球球早上晨跑的時候,不知道為什麼莫名其妙被楊主任抓進政教處寫了封檢討。
—
某一天嵐嵐講起這件事,球球表示不知情。
嵐嵐(驚):我送的花你沒收到?
球球:沒收到。
舍友謝羽作證:沒收到。
當天執勤的楊主任:謝謝,收到了。
第88章
兔子急了也咬人,更何況紀星嵐如此欺人太甚。
報復心作祟,言邱墊著腳,惡狠狠銜住他溫軟的嘴唇,尖細的牙齒毫不猶豫地一口咬下去。
嘴唇被這麼咬住應該是挺疼的,但是紀星嵐沒什麼特別的反應,甚至哼也沒哼一聲,只是把搭在他肩上的手滑下來扶住他的胳膊,怕他摔倒。
唇上的皮肉細嫩,言邱生怕太用力把紀星嵐嘴唇咬出血了,又要被其他人不懷好意地盯著看。
趁著他猶豫的功夫,那人已經用一隻手捏住了他的下頜,靈巧地撬開了他的齒關,找到了羞澀的一點舌尖。
這下言邱非但沒能報復成功,反倒賠了夫人又折兵。
唇齒之間儘是信息素的香味,言邱有些挫敗地用手背抹了一把自己的嘴唇。
他不再搭揮紀星嵐,彎腰撿起自己的內褲迅速套上,徑直進浴室里沖了個澡。
言邱把自己從裡到外都洗乾淨了,沐浴露的奶香味沖淡了Alpha信息素富有侵略感的味道。
把自己從頭到腳都收拾好了,言邱這才腳底發飄地出門去,把掉落在地上的衣物盡數撿起來。
紀星嵐原本就沒脫衣服,把言邱扒了個一乾二淨自己居然一個扣子都沒解,這會兒隨手把褲鏈拉好了,嘴角噙著一抹悠然的笑意,就倚在門邊等言邱一塊兒下樓。
言邱邁著兩條酸軟地腿下樓去,從來沒有發現走路原來是一件這麼艱難的事情。
剛才挺開心地一通胡鬧之後,言邱遭報應了。
他終於切身處地體會到了什麼叫「下不了床走不了路」了。
言邱在心裡留下來兩行悔恨的淚水。
他真傻,真的。早知道會這樣,他應該在紀星嵐進他房間的的時候就把他給趕出去,不跟他一起胡來。
這王八蛋居然用他親手織的圍巾,捆住他的手,還蒙著他的眼睛。
這是人幹的事?這老狗比。
往日完事以後,言邱才是扮演著拔吊無情渣男的角色那一個,爽完困得要死,倒頭就睡。紀星嵐反倒很溫柔地一直親他抱他,光是能看著他就很高興的樣子。
言邱強烈懷疑這傢伙欺負人不是為了發泄,只是想看自己羞赧的表情,捉弄自己。
這算什麼愛好!
他不僅沒嘗試過這種奇奇怪怪羞恥的花樣,更是從來沒有試過直接就下地走路的。
言邱邁步下台階的時候,整個人跟低血糖犯了似的眩暈,渾身上下的筋脈像是被抽走了一樣,一走起路來小腿就跟篩糠似的發抖。
兩條筆直修長的腿踩在結實的木地板上,就跟走在棉花上一樣發飄,整個人好像要騰空而起隨風而去了。

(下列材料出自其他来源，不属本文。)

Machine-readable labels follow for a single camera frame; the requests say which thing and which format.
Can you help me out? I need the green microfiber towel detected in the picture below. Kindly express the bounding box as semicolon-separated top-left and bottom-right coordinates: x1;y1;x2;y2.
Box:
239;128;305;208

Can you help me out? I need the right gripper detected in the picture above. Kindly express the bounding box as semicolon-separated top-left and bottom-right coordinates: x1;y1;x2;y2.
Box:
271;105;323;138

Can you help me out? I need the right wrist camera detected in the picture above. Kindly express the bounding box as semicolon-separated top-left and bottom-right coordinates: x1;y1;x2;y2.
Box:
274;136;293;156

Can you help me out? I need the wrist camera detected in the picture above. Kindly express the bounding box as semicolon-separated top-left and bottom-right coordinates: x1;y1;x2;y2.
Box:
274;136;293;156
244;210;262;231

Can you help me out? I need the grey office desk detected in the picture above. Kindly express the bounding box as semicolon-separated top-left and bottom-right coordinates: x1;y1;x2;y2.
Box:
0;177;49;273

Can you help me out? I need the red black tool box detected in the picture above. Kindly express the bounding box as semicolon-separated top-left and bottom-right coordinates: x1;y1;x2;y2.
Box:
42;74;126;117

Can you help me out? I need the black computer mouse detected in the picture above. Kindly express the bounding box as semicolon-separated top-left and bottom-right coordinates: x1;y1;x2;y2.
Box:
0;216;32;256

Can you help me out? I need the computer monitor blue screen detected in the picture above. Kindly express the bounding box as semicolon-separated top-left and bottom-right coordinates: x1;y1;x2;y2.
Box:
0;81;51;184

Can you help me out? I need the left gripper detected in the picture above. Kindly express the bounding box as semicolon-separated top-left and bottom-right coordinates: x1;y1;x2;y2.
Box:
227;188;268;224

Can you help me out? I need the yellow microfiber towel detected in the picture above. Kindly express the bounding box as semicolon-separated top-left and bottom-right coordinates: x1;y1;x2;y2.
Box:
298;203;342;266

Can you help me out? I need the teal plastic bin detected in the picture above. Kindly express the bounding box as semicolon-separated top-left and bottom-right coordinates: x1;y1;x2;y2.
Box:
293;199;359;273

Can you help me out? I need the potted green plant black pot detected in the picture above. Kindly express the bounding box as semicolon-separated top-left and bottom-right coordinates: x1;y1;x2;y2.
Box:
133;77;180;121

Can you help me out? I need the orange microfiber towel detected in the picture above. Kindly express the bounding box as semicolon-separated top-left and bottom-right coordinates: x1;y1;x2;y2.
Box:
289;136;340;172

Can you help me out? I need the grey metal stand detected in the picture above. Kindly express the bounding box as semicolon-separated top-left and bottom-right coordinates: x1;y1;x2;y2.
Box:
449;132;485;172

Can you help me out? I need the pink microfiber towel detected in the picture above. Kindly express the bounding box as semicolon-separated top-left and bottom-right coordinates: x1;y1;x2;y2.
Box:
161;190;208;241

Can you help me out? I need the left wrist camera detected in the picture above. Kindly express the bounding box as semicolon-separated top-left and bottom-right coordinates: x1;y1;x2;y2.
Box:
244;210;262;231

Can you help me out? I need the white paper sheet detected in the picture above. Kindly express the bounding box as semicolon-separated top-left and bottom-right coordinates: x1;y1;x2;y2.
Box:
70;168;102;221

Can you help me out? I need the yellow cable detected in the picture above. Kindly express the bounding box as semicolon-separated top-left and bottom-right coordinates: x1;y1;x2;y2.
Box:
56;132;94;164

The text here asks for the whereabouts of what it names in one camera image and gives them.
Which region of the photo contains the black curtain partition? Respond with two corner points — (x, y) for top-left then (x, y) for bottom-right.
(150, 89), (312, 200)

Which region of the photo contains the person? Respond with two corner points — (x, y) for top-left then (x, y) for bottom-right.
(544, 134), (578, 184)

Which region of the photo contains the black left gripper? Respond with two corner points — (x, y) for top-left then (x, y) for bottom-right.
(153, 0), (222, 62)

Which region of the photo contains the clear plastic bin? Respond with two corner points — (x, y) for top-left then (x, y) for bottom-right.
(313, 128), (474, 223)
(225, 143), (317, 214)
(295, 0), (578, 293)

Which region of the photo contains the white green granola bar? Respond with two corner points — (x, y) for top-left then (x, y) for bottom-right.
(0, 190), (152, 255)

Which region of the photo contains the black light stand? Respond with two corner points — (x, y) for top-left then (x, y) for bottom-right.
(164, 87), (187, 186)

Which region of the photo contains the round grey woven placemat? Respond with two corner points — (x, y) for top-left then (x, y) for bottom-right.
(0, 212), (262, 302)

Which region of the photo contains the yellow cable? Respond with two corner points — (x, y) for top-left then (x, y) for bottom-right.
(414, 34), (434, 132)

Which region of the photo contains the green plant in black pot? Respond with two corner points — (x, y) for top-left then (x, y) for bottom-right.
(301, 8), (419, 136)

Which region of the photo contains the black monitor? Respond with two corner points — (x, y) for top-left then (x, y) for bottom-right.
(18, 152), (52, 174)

那人對待他的時候看似花樣很多,但每一回都很小心。言邱痛倒是不怎麼痛,就是腿軟得走路都不太方便了,只能一步一步地挪動。
而這一切的罪魁禍首看著他一瘸一拐的走姿,居然還有臉偷笑。要不是手邊實在沒東西丟,言邱真的要打他了。
看著言邱跟嬰兒蹣跚學步似的側著身一級一級下樓來,紀星嵐伸手想要扶他。
可是剛抓住他的胳膊,就被言邱堅決地甩開了手。他倔勁上來,才不要紀星嵐扶,情願自己扶著欄杆慢慢下樓。
言邱臉上暈著的紅霞還沒吹散,被吻得微微紅腫的唇輕輕抿著唇,眉眼之間流轉的神情像是畫師用極其名貴的筆墨細細勾畫過的。
兩道秀氣的眉毛倔強地蹙起,磕磕絆絆走路的模樣可憐又可愛。